The lithium source material is lithium sulfate;

the silicon source material is lithium metasilicate;

the iron source material is ferric nitrate;

the manganese source material is manganese nitrate;

the R source material is an oxide of R;

the carbon source material is chitosan.

The solvent is formed by mixing deionized water and ethanol, wherein the volume ratio of the deionized water to the ethanol is 1/10.

T1 is 50 ℃; t1 is 100 min; v1 is 1 rpm;

v2 is 1 rpm; t2 is 90 ℃; t2 is 1 h;

t3 is 40 ℃; t3 is 4 h;

v3 at 100 rpm; t4 is 40 ℃; t4 is 1 h;

t5 is 500 ℃; t5 is 6 h.

Example nine

The rare earth element doped silicate cathode material comprises an active component Li₂M_1-3/2xR_xSiO₄And wrapping in active component Li₂M_1-3/2xR_xSiO₄An outer conductive agent coating layer; wherein M is the combination of Fe and Mn, R is Yb, and x is 0.2.

Active component Li₂M_1-3/2xR_xSiO₄Has a size of 100 μm.

The thickness of the conductive agent coating layer is 8 nm.

The conductive agent coating layer is made of carbon.

The preparation method of the rare earth element doped silicate cathode material comprises the following steps:

1) selecting carbon source materials according to active components Li₂M_1-3/2xR_xSiO₄Preparing a suspension;

the suspension consists of a solvent, a transition metal source material, a rare earth doping element source material, an iron source material, a manganese source material, a lithium source material, a silicon source material and a sol-gel catalyst source material, and the active component Li is used as the active component in the step 1)₂M_1-3/2xR_xSiO₄The specific process for preparing the suspension is as follows:

11) under the condition of stirring, mixing a transition metal source material, a rare earth doping element source material, a lithium source material and a silicon source material to completely dissolve the lithium source material and the silicon source material;

12) under the condition of ultrasonic-assisted water bath heating and the stirring speed of v 1rpm, a sol-gel catalyst source material is added dropwise, the mixture is reacted at a first temperature of T1 for T1 time until flocculent precipitate is formed, and then the mixture is reacted at a stirring speed of v2rpm and the reaction temperature of T2 for T2 time to obtain a suspension.
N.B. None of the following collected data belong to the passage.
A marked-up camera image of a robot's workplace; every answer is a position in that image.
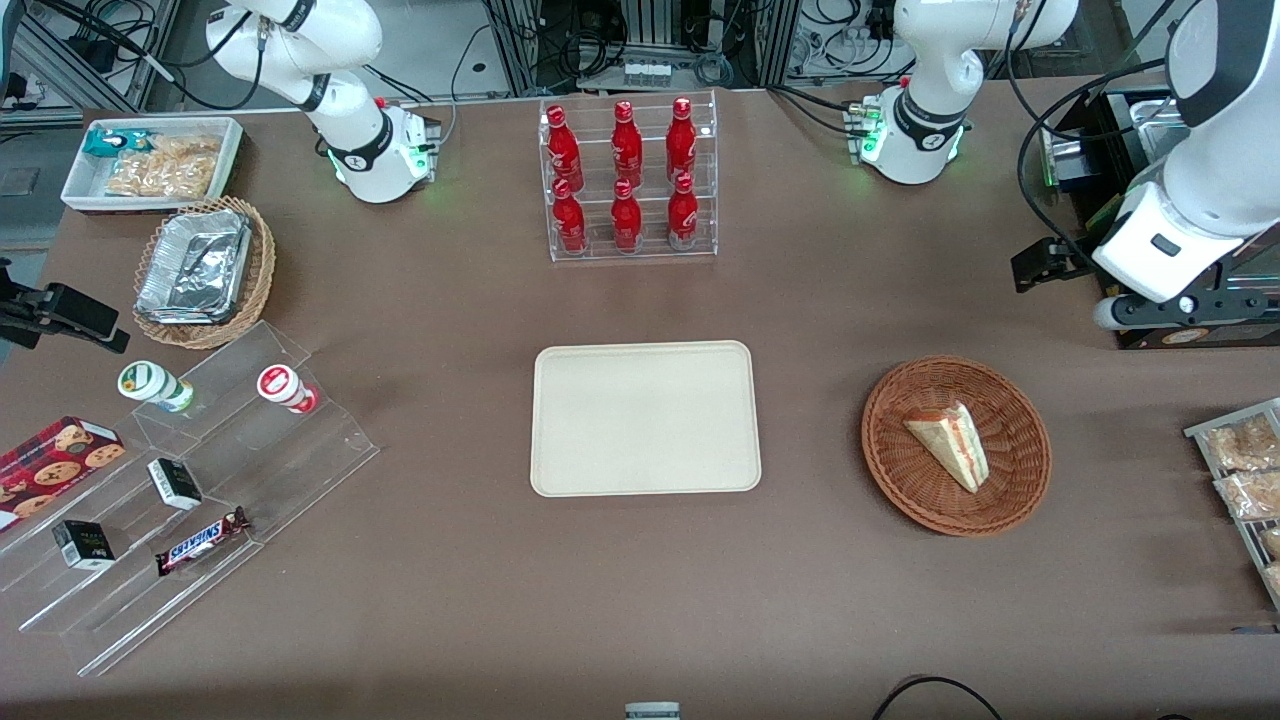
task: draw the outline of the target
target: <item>cookie box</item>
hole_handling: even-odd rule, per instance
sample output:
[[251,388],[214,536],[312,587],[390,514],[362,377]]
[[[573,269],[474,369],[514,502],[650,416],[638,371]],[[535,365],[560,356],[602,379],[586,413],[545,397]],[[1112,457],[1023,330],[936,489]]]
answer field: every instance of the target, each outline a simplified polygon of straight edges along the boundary
[[124,455],[114,432],[63,418],[0,455],[0,533]]

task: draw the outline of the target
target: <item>snickers bar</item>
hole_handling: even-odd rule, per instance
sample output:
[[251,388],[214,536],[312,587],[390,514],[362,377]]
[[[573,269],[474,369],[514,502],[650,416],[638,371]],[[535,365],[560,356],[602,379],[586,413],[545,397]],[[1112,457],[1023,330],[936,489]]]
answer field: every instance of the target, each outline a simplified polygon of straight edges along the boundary
[[250,527],[248,518],[244,516],[243,507],[237,507],[234,512],[223,515],[216,523],[182,541],[169,552],[156,555],[156,566],[160,569],[160,577],[163,578],[169,573],[173,573],[178,565],[182,565],[188,560],[200,557],[215,544],[234,536],[236,533],[239,533],[247,527]]

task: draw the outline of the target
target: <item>coca-cola bottle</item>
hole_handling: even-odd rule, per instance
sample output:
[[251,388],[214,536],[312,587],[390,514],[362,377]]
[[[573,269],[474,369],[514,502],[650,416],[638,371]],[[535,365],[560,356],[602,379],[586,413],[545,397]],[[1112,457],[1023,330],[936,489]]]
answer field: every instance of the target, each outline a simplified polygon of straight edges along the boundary
[[568,181],[556,178],[552,182],[552,193],[556,196],[556,201],[552,202],[552,218],[556,219],[556,233],[561,236],[561,247],[568,255],[586,252],[586,220]]
[[613,168],[635,190],[644,183],[644,141],[626,100],[613,106]]
[[694,172],[694,141],[698,140],[698,131],[694,129],[694,104],[687,97],[677,97],[671,104],[671,127],[667,128],[667,179],[676,182],[676,174],[681,170]]
[[689,170],[676,173],[676,192],[667,202],[667,242],[672,250],[694,249],[694,232],[698,229],[698,199],[694,197],[694,176]]
[[618,252],[635,255],[644,243],[640,223],[640,204],[631,197],[631,182],[618,178],[613,183],[613,243]]
[[556,177],[568,181],[571,192],[582,190],[582,155],[577,151],[577,138],[564,124],[564,108],[552,105],[547,109],[547,123],[552,126],[547,138],[547,151],[552,156],[552,170]]

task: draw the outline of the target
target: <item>wicker basket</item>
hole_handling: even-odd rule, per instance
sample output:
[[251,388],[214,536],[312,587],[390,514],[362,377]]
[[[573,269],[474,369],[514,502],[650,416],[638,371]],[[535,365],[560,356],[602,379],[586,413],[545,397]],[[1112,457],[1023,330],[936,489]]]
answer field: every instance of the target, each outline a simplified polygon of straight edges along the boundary
[[[236,197],[219,197],[198,202],[179,210],[180,214],[193,215],[201,213],[214,213],[218,210],[236,210],[248,217],[253,222],[253,237],[250,240],[250,256],[244,268],[244,279],[241,283],[239,307],[232,319],[221,325],[161,325],[150,320],[143,320],[137,310],[133,311],[133,320],[142,328],[142,333],[156,342],[165,345],[178,345],[189,350],[210,350],[244,334],[262,314],[266,306],[266,296],[271,291],[271,273],[275,272],[275,240],[271,237],[271,228],[262,222],[262,215],[252,205]],[[160,238],[160,228],[151,233],[151,242],[142,251],[142,261],[138,272],[133,275],[133,290],[142,291],[142,281],[151,266],[151,254],[155,252],[156,241]]]
[[[991,477],[972,493],[906,429],[916,410],[964,402],[973,414]],[[884,495],[916,523],[950,536],[1002,533],[1044,498],[1051,466],[1039,414],[1000,373],[947,355],[899,365],[863,410],[863,455]]]

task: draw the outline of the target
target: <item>table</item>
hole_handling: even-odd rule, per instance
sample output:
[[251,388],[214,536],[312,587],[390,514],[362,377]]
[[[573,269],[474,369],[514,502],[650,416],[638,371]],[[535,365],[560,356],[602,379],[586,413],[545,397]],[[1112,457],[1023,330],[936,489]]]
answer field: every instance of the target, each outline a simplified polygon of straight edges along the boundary
[[[1027,87],[1044,106],[1071,85]],[[916,673],[1007,717],[1274,716],[1280,641],[1226,634],[1271,621],[1266,596],[1180,429],[1275,396],[1277,356],[1120,352],[1088,281],[1015,295],[1009,258],[1043,231],[1015,191],[1027,119],[1002,86],[924,187],[851,168],[764,92],[718,97],[721,255],[644,268],[552,266],[535,102],[465,106],[439,182],[385,206],[334,182],[302,115],[243,115],[230,192],[279,245],[265,318],[384,451],[104,678],[5,624],[5,717],[607,719],[639,700],[691,720],[868,717]],[[128,307],[155,224],[69,211],[45,279]],[[754,356],[759,487],[534,493],[540,350],[717,338]],[[1044,418],[1052,483],[1007,534],[927,532],[861,461],[872,384],[932,352],[997,368]],[[15,351],[0,446],[127,414],[127,360],[204,356],[141,336],[125,357],[60,337]],[[951,688],[901,705],[891,717],[982,716]]]
2) Drying the suspension to form dry glue, wherein the mass ratio of the dry glue to the carbon source material is 5: 1; specifically, the suspension is placed in a flat-bottom culture dish, horizontally placed in a blast oven, and dried at a third temperature T3 for a time T3 until a dry gel is formed;

3) mixing the dry glue and a carbon source material, adding a grinding aid, and performing ball milling uniformly, wherein the rotating speed of a ball mill in the ball milling process is v3 rpm, so as to obtain a mixture;

4) drying the mixture obtained in the step 3) to enable the grinding aid to be completely volatilized to obtain dry powder, specifically, placing the mixture obtained in the step 3) in a blast oven, and drying at a fourth temperature T4 for a time T4 to enable the grinding aid to be completely volatilized;

5) and (3) placing the dried powder obtained in the step (4) in an inert gas atmosphere for calcining to obtain the rare earth element doped silicate cathode material, specifically, placing the dried powder in a quartz boat, horizontally placing the quartz boat in a tubular furnace, introducing inert gas into the tubular furnace, and calcining at a fifth temperature T5 for T5 time to obtain the rare earth element doped silicate cathode material.

The solvent is a mixture of deionized water, ethanol and glycol;

the lithium source material is lithium chloride;

the silicon source material is organic silicon;

the iron source material is ferrous oxalate;

the manganese source material is manganese oxide;

the R source material is an oxide of R;

the carbon source material is cellulose.

T1 is 80 ℃; t1 is 150 min; v1 at 1200 rpm;

v2 at 1200 rpm; t2 is 8100 ℃; t2 is 72 h;

t3 is 100 ℃; t3 is 24 h;

v3 at 600 rpm; t4 is 100 ℃; t4 is 12 h;

t5 is 800 ℃; t5 is 24 h.

Example ten

The rare earth element doped silicate cathode material comprises an active component Li₂M_1-3/2xR_xSiO₄And is wrapped inActive component Li₂M_1-3/2xR_xSiO₄An outer conductive agent coating layer; wherein M is the combination of Fe and Mn, R is Yb, and x is 2/3.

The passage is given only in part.